Задуло после трех часов пополудни. Северо-восточный ветер налетел порывом таким резким, что фрегат сильно накренился. От неожиданности я еле удержался на ногах. Через несколько секунд корабль накренил следующий порыв ветра, после чего задуло потише. Впрочем, ветер постепенно усиливался. Я приказал ставить штормовой парус и держаться против ветра, чтобы не быстро сносило к африканскому берегу.
Через час небо покрылось черными тучами, ветер усилился баллов до десяти, поднялась волна. Сразу стало не жарко. Я по традиции облачился в спасательный жилет и навесил на себя всё то, что пригодится в следующей эпохе, в том числе и оба пистолета. Никак не мог решить, брать винтовку или нет? Помог боцман Лукас Баккер, влетевший в мою каюту без стука, что считалось смертным грехом. Судя по дикой гримасе на его лице, у него был веский повод согрешить.
— Капитан, пожар! — заорал боцман, чтобы перекричать свист ветра.
— Где? — спросил я.
— На нижней палубе, возле крюйт-камеры! — ответил Лукас Баккер.
— Как там могло загореться?! — удивился я. — Я же запретил туда ходить!
— Йорг Кляйн поджег, — ответил боцман. — Думали, он уже не жилец, оставили без присмотра, а он перерезал глотку Бадвину Шульцу, который рядом лежал без сознания и с масляной лампой дополз до крюйт-камеры и поджег ее.
— Пожарная команда там? — спросил я.
— Туда не пройдешь, дыма много. По дыму и догадались, что горим, — рассказал Лукас Беккер.
— Все плавсредства на воду, экипажу приготовиться к эвакуации на карамуссал! — приказал я и вышел вместе с боцманом из каюты.
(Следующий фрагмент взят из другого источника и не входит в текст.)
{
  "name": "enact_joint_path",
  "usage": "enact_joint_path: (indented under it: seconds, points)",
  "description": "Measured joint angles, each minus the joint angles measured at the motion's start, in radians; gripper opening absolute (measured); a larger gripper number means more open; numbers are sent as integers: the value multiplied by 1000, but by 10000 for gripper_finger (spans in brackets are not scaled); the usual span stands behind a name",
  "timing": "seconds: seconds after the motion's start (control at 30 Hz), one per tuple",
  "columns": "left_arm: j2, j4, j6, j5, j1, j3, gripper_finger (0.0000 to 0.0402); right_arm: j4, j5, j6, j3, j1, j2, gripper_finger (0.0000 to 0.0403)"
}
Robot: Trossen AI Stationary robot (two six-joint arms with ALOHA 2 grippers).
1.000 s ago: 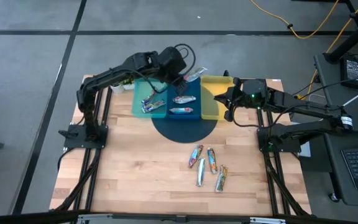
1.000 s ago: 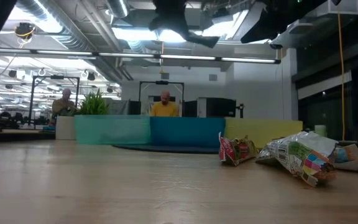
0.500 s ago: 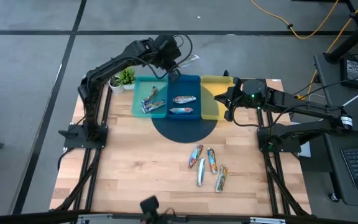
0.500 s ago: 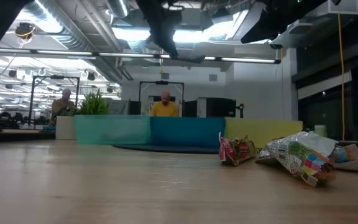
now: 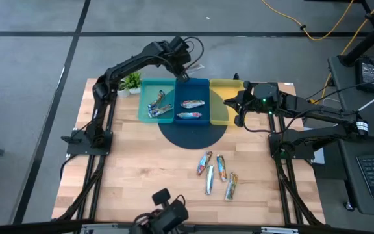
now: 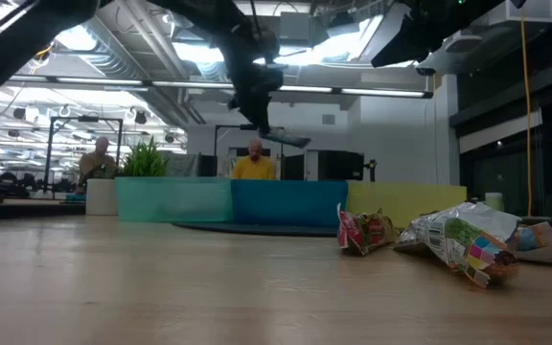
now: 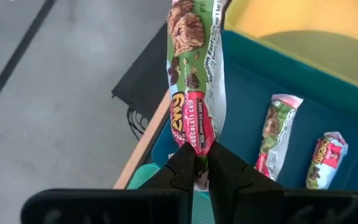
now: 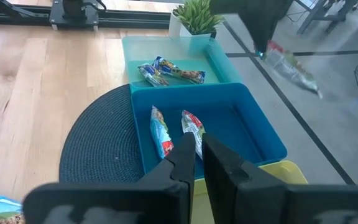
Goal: Pick and place Granola Bars by type
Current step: Put the bottom red granola bar into the blue bin
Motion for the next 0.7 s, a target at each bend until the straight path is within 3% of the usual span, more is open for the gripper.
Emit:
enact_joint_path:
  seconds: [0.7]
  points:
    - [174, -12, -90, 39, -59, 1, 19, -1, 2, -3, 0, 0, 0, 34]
Почти все члены экипажа столпились в кормовой части судна — подальше от крюйт-камеры, которая располагалась в носовой, через переборку с форпиком, где в три яруса стояли бочки с пресной водой. Из люка, ведущего к крюйт-камере, шел дым. Сильный ветер сдувал его, поэтому казалось, что пожар не сильный. По приказу боцмана матросы побежали к баркасу, катеру и ялу, чтобы спустить их на воду.
Я надел винтовку так, чтобы не слетела, и поднялся на квартердек. Там стоял Дирк ван Треслонг с вытянутым от испуга лицом.
— Быстро собери свои ценные вещи, — сказал я.
— Да, — коротко молвил он и метнулся к своей каюте, буквально скатившись по трапу.
В это момент и прогрохотал взрыв. Точнее, сперва я увидел, как в носовой части фрегата вспучивается главная палуба, медленно, очень медленно, словно нехотя, а потом стремительно, резко. В воздух выплеснулись пламя и черный дым, а вместе с ними подлетели доски и люди. После чего загрохотало с такой силой, что я оглох. Невидимая рука беззвучно подхватила меня и легко и как бы небрежно подкинула вверх. Удивление и непонятный восторг во время взлета было последним, что я ощутил.